**Task to complete**
Could you reproduce all the entries under this sentence exactly, leaving the images aside?

START Information shown

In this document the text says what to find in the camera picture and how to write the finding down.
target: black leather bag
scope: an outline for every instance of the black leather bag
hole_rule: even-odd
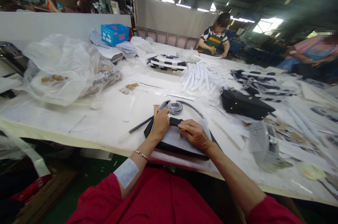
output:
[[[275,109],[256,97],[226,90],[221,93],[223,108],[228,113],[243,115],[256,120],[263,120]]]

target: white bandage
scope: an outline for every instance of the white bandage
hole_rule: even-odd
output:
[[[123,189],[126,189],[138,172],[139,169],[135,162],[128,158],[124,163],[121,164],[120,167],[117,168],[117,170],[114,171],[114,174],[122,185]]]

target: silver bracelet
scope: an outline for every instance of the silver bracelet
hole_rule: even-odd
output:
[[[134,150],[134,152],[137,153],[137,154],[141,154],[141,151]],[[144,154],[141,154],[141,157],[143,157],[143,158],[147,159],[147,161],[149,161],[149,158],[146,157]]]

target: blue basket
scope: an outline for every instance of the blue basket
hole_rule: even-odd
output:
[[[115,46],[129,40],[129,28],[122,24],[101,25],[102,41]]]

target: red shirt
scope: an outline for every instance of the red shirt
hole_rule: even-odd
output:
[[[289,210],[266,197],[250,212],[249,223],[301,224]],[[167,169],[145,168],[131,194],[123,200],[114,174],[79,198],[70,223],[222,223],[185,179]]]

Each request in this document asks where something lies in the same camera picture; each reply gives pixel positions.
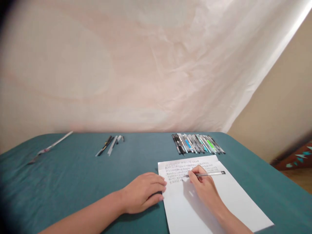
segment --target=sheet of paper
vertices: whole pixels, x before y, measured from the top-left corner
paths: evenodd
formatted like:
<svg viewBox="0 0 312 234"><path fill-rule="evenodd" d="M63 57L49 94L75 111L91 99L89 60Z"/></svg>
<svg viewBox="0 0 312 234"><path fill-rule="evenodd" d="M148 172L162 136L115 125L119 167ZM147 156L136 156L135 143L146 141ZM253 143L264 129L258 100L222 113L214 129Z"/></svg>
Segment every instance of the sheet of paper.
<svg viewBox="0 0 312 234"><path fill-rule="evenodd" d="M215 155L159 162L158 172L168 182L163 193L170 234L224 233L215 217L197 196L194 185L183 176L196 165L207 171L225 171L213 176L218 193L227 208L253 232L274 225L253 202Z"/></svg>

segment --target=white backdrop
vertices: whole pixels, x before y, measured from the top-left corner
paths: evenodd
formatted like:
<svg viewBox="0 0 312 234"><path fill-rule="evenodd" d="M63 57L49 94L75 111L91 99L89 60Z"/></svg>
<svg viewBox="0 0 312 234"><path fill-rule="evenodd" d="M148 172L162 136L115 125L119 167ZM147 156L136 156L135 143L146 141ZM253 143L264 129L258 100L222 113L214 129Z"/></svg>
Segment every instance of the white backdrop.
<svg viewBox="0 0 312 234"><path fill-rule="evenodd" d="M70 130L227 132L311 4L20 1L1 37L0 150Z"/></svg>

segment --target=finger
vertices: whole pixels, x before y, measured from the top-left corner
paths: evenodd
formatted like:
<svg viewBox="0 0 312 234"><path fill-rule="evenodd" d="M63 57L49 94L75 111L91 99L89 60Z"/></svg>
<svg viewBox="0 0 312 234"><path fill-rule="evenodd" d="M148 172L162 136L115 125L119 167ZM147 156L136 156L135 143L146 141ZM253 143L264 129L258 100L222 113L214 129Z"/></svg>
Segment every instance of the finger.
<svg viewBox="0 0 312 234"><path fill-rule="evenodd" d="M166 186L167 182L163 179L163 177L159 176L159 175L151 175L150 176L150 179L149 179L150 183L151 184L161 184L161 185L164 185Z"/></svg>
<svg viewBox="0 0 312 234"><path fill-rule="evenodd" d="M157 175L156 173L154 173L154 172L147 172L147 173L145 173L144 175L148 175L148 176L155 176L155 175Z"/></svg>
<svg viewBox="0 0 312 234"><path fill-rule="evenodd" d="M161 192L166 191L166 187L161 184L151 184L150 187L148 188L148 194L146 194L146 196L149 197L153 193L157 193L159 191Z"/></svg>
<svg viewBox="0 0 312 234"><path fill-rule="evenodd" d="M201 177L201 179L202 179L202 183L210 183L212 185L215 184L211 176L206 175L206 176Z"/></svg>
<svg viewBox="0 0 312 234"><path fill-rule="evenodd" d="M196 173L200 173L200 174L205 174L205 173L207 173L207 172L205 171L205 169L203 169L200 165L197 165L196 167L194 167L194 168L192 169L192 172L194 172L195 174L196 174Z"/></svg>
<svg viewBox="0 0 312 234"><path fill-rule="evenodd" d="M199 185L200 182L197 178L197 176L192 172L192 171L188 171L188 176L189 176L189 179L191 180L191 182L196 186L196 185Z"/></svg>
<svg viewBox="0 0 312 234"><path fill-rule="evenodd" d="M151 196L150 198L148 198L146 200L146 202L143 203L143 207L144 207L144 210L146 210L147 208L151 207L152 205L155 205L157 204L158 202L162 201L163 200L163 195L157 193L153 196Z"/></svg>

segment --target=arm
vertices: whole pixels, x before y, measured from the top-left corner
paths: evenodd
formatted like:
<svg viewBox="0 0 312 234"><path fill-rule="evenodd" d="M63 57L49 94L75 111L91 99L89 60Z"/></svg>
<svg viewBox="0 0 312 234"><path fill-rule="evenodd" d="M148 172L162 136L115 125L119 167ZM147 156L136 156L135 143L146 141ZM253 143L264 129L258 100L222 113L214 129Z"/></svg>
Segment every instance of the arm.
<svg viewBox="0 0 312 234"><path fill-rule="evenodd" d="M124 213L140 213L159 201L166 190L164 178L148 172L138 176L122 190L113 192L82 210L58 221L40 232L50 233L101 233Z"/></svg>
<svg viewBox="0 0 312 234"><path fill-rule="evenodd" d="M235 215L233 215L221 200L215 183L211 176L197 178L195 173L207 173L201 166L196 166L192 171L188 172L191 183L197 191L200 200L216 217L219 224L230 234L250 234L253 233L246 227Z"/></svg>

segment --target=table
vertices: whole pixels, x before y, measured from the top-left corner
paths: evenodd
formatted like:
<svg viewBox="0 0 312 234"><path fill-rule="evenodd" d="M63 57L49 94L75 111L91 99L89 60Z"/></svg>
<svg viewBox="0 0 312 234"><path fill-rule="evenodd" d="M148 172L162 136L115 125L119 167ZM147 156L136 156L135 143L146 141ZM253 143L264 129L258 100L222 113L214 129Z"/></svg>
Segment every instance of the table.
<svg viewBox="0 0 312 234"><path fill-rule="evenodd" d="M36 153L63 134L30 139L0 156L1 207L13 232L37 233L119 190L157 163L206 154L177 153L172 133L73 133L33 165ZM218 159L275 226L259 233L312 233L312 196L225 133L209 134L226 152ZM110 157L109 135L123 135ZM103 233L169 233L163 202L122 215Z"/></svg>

END Information shown

**The completed task**
In this document the text says what to find in the camera picture and how to write the finding down.
target: black leather bag
scope: an outline for every instance of the black leather bag
hole_rule: even-odd
output:
[[[275,109],[256,97],[226,90],[221,93],[223,108],[228,113],[243,115],[256,120],[263,120]]]

target: white bandage
scope: an outline for every instance of the white bandage
hole_rule: even-odd
output:
[[[123,189],[126,189],[138,172],[139,169],[135,162],[128,158],[124,163],[121,164],[120,167],[117,168],[117,170],[114,171],[114,174],[122,185]]]

target: silver bracelet
scope: an outline for every instance of the silver bracelet
hole_rule: even-odd
output:
[[[134,150],[134,152],[137,153],[137,154],[141,154],[141,151]],[[144,154],[141,154],[141,157],[143,157],[143,158],[147,159],[147,161],[149,161],[149,158],[146,157]]]

target: blue basket
scope: an outline for every instance of the blue basket
hole_rule: even-odd
output:
[[[115,46],[129,40],[129,28],[122,24],[101,25],[102,41]]]

target: red shirt
scope: an outline for every instance of the red shirt
hole_rule: even-odd
output:
[[[289,210],[266,197],[250,212],[249,223],[301,224]],[[167,169],[145,168],[131,194],[123,200],[114,174],[79,198],[70,223],[222,223],[185,179]]]

Each request in this document asks where something lies in the same camera picture; each reply gives pixel positions.
segment --target=sheet of paper
vertices: whole pixels, x before y, measured from the top-left corner
paths: evenodd
formatted like:
<svg viewBox="0 0 312 234"><path fill-rule="evenodd" d="M63 57L49 94L75 111L91 99L89 60Z"/></svg>
<svg viewBox="0 0 312 234"><path fill-rule="evenodd" d="M148 172L162 136L115 125L119 167ZM147 156L136 156L135 143L146 141ZM253 143L264 129L258 100L222 113L214 129Z"/></svg>
Segment every instance of the sheet of paper.
<svg viewBox="0 0 312 234"><path fill-rule="evenodd" d="M215 155L159 162L158 172L168 182L163 193L170 234L224 233L215 217L197 196L194 185L183 176L196 165L207 171L225 171L213 176L218 193L227 208L253 232L274 225L253 202Z"/></svg>

segment --target=white backdrop
vertices: whole pixels, x before y, measured from the top-left corner
paths: evenodd
formatted like:
<svg viewBox="0 0 312 234"><path fill-rule="evenodd" d="M63 57L49 94L75 111L91 99L89 60Z"/></svg>
<svg viewBox="0 0 312 234"><path fill-rule="evenodd" d="M148 172L162 136L115 125L119 167ZM147 156L136 156L135 143L146 141ZM253 143L264 129L258 100L222 113L214 129Z"/></svg>
Segment every instance of the white backdrop.
<svg viewBox="0 0 312 234"><path fill-rule="evenodd" d="M70 130L227 132L311 4L20 1L1 37L0 150Z"/></svg>

segment --target=finger
vertices: whole pixels, x before y, measured from the top-left corner
paths: evenodd
formatted like:
<svg viewBox="0 0 312 234"><path fill-rule="evenodd" d="M63 57L49 94L75 111L91 99L89 60Z"/></svg>
<svg viewBox="0 0 312 234"><path fill-rule="evenodd" d="M148 172L162 136L115 125L119 167ZM147 156L136 156L135 143L146 141ZM253 143L264 129L258 100L222 113L214 129Z"/></svg>
Segment every instance of the finger.
<svg viewBox="0 0 312 234"><path fill-rule="evenodd" d="M166 186L167 182L163 179L163 177L159 176L159 175L151 175L150 176L150 179L149 179L150 183L151 184L161 184L161 185L164 185Z"/></svg>
<svg viewBox="0 0 312 234"><path fill-rule="evenodd" d="M157 175L156 173L154 173L154 172L147 172L147 173L145 173L144 175L148 175L148 176L155 176L155 175Z"/></svg>
<svg viewBox="0 0 312 234"><path fill-rule="evenodd" d="M161 192L166 191L166 187L161 184L151 184L150 187L148 188L148 194L146 194L146 196L149 197L153 193L157 193L159 191Z"/></svg>
<svg viewBox="0 0 312 234"><path fill-rule="evenodd" d="M201 177L201 179L202 179L202 183L210 183L212 185L215 184L211 176L206 175L206 176Z"/></svg>
<svg viewBox="0 0 312 234"><path fill-rule="evenodd" d="M196 173L200 173L200 174L205 174L205 173L207 173L207 172L205 171L205 169L203 169L200 165L197 165L196 167L194 167L194 168L192 169L192 172L194 172L195 174L196 174Z"/></svg>
<svg viewBox="0 0 312 234"><path fill-rule="evenodd" d="M199 185L200 182L197 178L197 176L192 172L192 171L188 171L188 176L189 176L189 179L191 180L191 182L196 186L196 185Z"/></svg>
<svg viewBox="0 0 312 234"><path fill-rule="evenodd" d="M151 196L150 198L148 198L146 200L146 202L143 203L143 207L144 207L144 210L146 210L147 208L151 207L152 205L155 205L157 204L158 202L162 201L163 200L163 195L157 193L153 196Z"/></svg>

segment --target=arm
vertices: whole pixels, x before y, measured from the top-left corner
paths: evenodd
formatted like:
<svg viewBox="0 0 312 234"><path fill-rule="evenodd" d="M63 57L49 94L75 111L91 99L89 60Z"/></svg>
<svg viewBox="0 0 312 234"><path fill-rule="evenodd" d="M148 172L162 136L115 125L119 167ZM147 156L136 156L135 143L146 141ZM253 143L264 129L258 100L222 113L214 129Z"/></svg>
Segment every instance of the arm.
<svg viewBox="0 0 312 234"><path fill-rule="evenodd" d="M124 213L140 213L159 201L166 190L164 178L148 172L138 176L122 190L113 192L82 210L58 221L40 232L50 233L101 233Z"/></svg>
<svg viewBox="0 0 312 234"><path fill-rule="evenodd" d="M235 215L233 215L221 200L215 183L211 176L197 178L195 173L207 173L201 166L196 166L192 171L188 172L191 183L197 191L200 200L216 217L219 224L230 234L250 234L253 233L246 227Z"/></svg>

segment --target=table
vertices: whole pixels, x before y, measured from the top-left corner
paths: evenodd
formatted like:
<svg viewBox="0 0 312 234"><path fill-rule="evenodd" d="M63 57L49 94L75 111L91 99L89 60Z"/></svg>
<svg viewBox="0 0 312 234"><path fill-rule="evenodd" d="M148 172L162 136L115 125L119 167ZM147 156L136 156L135 143L146 141ZM253 143L264 129L258 100L222 113L214 129Z"/></svg>
Segment every instance of the table.
<svg viewBox="0 0 312 234"><path fill-rule="evenodd" d="M36 153L63 134L30 139L0 156L1 207L13 232L37 233L119 190L157 163L206 154L177 153L172 133L73 133L33 165ZM218 159L275 226L259 233L312 233L312 196L225 133L209 134L226 152ZM110 157L109 135L123 135ZM103 233L169 233L163 202L122 215Z"/></svg>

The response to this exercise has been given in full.